### TASK PROMPT:
While reading the listing below, count how many lines hold the word "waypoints", and answer with the number only.
- - - - -
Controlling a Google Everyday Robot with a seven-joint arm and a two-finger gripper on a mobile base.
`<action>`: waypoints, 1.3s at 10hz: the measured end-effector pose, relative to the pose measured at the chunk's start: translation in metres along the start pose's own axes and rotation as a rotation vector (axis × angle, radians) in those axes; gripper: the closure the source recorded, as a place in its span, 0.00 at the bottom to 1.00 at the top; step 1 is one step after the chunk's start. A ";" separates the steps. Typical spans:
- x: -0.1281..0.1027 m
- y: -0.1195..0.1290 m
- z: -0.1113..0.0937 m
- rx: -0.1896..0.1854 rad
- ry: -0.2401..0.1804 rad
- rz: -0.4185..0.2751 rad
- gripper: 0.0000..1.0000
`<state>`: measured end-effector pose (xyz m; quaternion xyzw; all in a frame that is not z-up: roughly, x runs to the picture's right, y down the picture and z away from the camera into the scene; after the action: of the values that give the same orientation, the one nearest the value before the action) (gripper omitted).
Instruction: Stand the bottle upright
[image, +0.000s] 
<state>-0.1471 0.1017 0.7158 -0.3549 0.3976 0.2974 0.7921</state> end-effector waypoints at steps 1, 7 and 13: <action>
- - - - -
### ANSWER BELOW:
2